Podczas dziecięcych turniejów w Snajperze stawiają na zasadę „dużo grania, mało czekania”. Imprezy są organizowane na dwóch boiskach. Na początku drużyny grają w grupach losowanych. Później poziomy są wyrównywane. Drużyny nieco lepsze trafiają do Ligi Mistrzów, te z niższych miejsc do Ekstraklasy. I grają między sobą. Dla słabszych jest więc okazja rywalizować i z lepszymi, i z ekipami na swoim poziomie.

– Trenerzy są z tego bardzo zadowoleni, chętnie przyjeżdżają do nas na wieś. Teraz gościliśmy na przykład dwie drużyny z okolic Radomia, które miały do nas ponad 100 kilometrów – podkreśla szkoleniowiec.

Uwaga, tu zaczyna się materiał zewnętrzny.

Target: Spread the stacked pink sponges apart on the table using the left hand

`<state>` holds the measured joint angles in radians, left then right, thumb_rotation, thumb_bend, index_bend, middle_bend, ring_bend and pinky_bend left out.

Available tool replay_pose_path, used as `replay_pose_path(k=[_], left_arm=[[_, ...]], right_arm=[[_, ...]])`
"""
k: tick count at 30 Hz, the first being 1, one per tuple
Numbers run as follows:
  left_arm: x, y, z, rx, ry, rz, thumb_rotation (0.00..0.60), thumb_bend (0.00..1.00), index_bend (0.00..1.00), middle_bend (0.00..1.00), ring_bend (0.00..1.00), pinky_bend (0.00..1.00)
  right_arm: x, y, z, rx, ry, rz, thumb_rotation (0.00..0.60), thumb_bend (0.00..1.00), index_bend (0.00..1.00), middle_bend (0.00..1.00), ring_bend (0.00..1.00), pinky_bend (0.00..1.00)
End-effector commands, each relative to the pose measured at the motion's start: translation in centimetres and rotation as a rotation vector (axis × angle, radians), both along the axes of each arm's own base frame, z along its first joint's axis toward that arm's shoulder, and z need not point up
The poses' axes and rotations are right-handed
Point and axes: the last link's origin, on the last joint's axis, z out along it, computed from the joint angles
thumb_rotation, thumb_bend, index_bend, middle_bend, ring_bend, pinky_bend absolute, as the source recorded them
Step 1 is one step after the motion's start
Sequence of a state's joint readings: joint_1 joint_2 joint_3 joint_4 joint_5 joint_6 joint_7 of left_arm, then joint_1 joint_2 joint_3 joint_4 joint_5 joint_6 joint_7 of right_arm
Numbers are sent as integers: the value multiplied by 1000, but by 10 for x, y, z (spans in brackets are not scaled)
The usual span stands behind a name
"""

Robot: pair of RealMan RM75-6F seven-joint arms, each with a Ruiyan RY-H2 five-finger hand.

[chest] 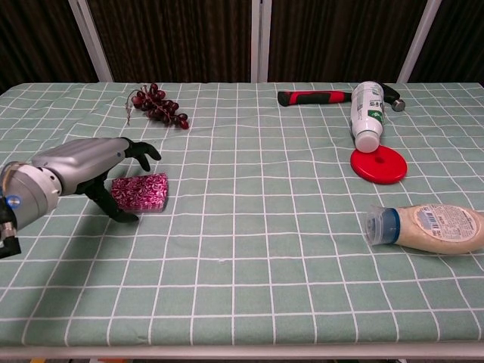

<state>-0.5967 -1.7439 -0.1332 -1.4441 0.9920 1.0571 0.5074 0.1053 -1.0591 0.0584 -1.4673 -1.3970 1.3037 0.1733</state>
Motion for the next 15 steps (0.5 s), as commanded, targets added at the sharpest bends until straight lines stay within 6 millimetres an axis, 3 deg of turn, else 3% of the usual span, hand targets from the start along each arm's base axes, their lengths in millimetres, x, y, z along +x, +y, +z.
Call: replay_pose_path(k=[1,15], left_arm=[[0,0,-1,0,-4,2,600,135,157,239,33,91],[-4,1,-3,3,7,23,600,158,158,299,33,91]], right_arm=[[0,0,0,-2,0,-1,600,155,0,0,0,0],[0,0,0,-2,1,-3,600,155,0,0,0,0]])
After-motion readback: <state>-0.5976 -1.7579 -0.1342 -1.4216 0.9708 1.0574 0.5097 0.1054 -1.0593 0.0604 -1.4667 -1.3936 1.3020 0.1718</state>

W 2019 roku Snajper obchodził 10-lecie działalności. Kulminacją świętowania była uroczysta gala.

– Z zaproszonymi gośćmi: piłkarzami, rodzicami dzieci trenujących w klubie, politykami, oficjelami, sponsorami, kibicami. Były pamiątkowe statuetki, okazjonalne proporczyki, fanfary, odznaczenia od Mazowieckiego Związku Piłki Nożnej. Wyszło świetnie, strzał w dziesiątkę. Odbiło się to szerokim echem w okolicy, a sąsiednie kluby stawiają nas jako wzór takiej organizacji. 10 lat nie jest to może dużo w porównaniu z klubami z ogromną tradycją, ale dla nas była to bardzo ważna uroczystość. Wiele osób nie dawało nam nawet pięciu lat, a my nadal istniejemy i mamy się całkiem dobrze. Oby jak najdłużej – zaznacza Rutkowski.

Dziś Snajper Sośnika szkoli około 90 młodych piłkarek i piłkarzy, z czego około 60 w grupach objętych Programem Certyfikacji PZPN dla szkółek piłkarskich.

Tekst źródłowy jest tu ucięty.